From Trial to Takeover: Incrementum Wins Home Goods Brand with +450% Margin Growth
Overview
A mid-sized home goods brand with a large, high-SKU Amazon catalog launched a competitive agency trial to find a partner capable of driving true business outcomes, not just improving ad metrics. Success was measured by total net margin dollars, a more advanced KPI that accounts for real profitability after costs, fees, and tariffs.
Multiple well-established agencies were invited to participate. While most focused narrowly on advertising performance, Incrementum stood out by structuring its strategy around total-account profitability. Rather than optimizing in silos, the team worked across core levers, from ad execution to catalog-level planning, to unlock both revenue and margin gains at scale.
The Challenge
The brand was overseeing a fast-growing Amazon catalog with over 600 ASINs across multiple categories. While top-line revenue was consistent, leadership sought a partner who could drive stronger profitability.

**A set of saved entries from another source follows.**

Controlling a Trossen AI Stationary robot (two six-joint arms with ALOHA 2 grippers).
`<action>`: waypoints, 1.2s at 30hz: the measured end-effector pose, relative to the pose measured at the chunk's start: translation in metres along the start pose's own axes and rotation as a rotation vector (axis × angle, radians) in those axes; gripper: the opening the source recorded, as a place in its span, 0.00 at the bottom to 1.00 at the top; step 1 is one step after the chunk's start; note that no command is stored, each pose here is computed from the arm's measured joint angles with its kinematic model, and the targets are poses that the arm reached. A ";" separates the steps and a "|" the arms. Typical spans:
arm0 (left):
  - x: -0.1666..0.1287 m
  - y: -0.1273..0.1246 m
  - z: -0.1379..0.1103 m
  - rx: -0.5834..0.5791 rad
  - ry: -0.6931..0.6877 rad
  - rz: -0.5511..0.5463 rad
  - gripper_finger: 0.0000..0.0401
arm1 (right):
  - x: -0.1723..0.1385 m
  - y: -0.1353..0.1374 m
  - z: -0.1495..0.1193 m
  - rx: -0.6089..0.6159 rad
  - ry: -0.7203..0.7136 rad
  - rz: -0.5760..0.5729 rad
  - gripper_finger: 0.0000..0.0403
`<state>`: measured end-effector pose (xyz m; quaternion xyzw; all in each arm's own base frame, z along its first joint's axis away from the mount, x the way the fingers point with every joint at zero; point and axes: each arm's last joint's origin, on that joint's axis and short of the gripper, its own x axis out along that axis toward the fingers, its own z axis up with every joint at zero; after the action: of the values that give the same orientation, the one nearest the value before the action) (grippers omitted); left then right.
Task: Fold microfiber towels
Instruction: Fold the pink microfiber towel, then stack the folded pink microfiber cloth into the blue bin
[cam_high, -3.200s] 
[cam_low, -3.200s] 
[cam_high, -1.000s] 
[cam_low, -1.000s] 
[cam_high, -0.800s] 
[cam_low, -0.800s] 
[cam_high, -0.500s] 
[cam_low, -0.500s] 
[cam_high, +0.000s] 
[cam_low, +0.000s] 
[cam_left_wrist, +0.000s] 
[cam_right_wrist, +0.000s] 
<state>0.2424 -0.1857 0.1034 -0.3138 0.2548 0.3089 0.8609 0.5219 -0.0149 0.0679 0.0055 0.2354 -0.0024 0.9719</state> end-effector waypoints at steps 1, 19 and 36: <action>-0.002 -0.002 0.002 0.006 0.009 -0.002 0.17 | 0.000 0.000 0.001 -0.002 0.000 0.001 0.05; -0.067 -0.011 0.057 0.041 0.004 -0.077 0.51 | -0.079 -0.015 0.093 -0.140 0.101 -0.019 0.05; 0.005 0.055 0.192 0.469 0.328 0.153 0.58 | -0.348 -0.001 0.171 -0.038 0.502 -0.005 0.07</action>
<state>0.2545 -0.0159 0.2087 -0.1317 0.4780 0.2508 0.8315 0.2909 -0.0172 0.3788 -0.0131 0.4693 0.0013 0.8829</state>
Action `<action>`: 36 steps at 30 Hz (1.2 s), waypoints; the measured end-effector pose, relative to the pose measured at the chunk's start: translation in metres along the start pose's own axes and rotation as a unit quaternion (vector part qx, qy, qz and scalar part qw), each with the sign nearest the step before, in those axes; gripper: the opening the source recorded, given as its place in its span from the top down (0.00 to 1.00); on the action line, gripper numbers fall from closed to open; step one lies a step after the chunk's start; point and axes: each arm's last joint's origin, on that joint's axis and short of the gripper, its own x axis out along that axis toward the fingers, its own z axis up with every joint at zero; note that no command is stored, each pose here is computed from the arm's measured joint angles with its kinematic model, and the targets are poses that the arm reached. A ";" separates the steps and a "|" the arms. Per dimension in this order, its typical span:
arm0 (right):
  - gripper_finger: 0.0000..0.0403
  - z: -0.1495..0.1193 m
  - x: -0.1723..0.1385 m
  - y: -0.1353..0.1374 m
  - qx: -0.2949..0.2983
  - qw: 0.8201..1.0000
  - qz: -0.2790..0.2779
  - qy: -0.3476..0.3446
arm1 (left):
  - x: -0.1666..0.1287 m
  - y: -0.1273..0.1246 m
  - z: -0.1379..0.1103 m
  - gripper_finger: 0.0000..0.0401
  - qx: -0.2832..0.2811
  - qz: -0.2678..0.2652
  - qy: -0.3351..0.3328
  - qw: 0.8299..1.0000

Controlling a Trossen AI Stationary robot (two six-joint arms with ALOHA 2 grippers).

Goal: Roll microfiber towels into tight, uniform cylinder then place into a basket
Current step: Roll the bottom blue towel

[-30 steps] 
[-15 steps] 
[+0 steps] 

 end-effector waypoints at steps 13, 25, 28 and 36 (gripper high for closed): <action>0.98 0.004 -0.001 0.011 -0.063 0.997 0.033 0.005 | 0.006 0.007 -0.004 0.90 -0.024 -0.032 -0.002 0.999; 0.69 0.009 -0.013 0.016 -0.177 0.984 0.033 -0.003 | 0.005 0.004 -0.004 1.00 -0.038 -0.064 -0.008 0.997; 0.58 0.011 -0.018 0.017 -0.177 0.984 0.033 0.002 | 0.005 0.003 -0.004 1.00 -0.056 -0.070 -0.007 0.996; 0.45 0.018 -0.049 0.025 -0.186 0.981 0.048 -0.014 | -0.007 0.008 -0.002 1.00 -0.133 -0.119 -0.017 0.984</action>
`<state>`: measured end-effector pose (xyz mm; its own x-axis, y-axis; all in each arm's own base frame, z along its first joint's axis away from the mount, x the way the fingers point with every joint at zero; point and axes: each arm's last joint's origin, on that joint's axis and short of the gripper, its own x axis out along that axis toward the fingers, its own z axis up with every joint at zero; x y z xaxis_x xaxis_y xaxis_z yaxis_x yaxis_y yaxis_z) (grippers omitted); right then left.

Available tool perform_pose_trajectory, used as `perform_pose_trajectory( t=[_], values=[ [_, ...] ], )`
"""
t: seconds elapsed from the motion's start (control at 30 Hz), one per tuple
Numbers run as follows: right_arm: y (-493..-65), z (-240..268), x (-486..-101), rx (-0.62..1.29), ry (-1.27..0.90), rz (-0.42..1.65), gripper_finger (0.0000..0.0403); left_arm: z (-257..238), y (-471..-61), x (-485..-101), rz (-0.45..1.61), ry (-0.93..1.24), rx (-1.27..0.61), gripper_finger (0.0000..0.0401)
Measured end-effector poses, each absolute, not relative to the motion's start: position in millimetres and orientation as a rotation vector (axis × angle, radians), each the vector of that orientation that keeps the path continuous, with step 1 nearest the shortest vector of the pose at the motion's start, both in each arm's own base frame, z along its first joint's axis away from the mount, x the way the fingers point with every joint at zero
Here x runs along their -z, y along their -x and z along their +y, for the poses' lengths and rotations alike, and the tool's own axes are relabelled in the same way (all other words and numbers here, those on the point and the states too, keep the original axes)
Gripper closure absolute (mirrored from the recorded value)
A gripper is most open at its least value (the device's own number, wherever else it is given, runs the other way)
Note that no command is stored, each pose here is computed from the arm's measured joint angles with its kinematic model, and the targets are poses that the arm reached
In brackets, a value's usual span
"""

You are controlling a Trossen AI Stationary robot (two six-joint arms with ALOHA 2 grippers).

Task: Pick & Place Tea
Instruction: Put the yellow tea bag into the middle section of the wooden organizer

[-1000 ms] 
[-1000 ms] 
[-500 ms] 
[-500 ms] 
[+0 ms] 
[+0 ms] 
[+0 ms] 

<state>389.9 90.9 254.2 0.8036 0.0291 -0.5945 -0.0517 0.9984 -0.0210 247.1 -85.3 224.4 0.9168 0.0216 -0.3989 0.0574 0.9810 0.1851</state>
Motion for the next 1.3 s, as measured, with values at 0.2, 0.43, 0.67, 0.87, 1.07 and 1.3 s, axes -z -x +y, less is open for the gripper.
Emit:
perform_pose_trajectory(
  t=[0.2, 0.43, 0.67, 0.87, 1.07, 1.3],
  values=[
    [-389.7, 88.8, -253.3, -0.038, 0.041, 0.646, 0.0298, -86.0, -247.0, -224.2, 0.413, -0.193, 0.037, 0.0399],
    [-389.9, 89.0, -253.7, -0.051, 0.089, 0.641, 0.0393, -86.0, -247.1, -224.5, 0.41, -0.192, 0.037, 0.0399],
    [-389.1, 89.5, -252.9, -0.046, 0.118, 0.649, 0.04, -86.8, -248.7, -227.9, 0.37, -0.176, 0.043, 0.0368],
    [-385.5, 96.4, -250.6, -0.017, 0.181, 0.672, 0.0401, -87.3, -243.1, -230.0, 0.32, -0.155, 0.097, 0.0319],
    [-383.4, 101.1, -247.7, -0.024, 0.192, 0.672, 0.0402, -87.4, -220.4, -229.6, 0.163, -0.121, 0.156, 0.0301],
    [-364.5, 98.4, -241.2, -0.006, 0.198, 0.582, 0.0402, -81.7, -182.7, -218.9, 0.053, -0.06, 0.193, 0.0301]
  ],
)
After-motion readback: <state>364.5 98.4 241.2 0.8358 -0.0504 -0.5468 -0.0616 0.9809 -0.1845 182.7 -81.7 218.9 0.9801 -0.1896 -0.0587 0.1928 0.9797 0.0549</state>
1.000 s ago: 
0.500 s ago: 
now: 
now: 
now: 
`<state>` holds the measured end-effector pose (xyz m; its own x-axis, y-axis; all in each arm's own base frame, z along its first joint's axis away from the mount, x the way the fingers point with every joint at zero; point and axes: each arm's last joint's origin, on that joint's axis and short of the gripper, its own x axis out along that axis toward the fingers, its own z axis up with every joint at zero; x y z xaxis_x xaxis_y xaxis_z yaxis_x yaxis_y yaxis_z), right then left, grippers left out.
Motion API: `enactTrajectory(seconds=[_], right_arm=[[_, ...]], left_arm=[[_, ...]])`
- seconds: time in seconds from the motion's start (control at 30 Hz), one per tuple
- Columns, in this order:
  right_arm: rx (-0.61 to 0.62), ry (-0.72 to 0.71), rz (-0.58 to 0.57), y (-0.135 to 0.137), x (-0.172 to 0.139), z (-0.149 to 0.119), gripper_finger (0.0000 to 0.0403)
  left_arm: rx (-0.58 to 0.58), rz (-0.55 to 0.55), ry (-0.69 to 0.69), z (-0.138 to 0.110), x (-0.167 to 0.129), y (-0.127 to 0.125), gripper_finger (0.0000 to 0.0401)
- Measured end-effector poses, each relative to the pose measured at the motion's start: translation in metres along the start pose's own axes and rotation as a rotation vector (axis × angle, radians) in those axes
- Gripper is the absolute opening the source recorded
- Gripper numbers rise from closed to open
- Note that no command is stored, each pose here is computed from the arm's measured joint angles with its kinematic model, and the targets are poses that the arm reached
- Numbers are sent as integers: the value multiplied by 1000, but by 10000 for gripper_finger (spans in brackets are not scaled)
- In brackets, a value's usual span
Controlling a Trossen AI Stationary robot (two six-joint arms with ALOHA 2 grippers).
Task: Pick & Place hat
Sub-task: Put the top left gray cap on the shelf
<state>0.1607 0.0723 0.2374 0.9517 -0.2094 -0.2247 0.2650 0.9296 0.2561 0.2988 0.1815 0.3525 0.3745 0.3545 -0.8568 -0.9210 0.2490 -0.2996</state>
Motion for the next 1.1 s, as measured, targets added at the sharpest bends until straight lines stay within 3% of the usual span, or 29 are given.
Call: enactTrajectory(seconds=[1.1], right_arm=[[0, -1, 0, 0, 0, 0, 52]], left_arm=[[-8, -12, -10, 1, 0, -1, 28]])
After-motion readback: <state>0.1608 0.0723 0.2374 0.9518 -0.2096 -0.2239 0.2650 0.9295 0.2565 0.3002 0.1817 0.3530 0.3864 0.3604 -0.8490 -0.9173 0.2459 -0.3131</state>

To find the right fit, they launched a competitive, multi-agency trial. Each agency was evaluated on its ability to impact total net margin dollars, a profitability metric that goes beyond ad performance by factoring in product costs, fees, and logistics.
Success in the trial hinged on a deep understanding of the brand’s unit economics and operational complexity. The winning agency needed to demonstrate the ability to drive measurable, sustainable profit.
The Approach
Strategic Restructuring
We overhauled the brand’s advertising infrastructure to build a clear, scalable framework that could support their expanding catalog. By restructuring how campaigns were organized and tracked, we improved performance visibility, enabled more precise budget control, and ensured ad execution stayed aligned with the brand’s broader business objectives, all while simplifying complexity across a growing set of SKUs.
Profit-First Targeting
Our team focused on maximizing true profitability by aligning advertising strategy with the brand’s internal financial targets, specifically total net margin dollars. Instead of chasing surface-level metrics like ROAS or ad-driven revenue, we optimized around what mattered most to the business: sustained, margin-positive growth across their product catalog. This approach required a deeper understanding of product-level economics, fulfillment constraints, and operational patterns, all of which informed how we prioritized and executed strategy.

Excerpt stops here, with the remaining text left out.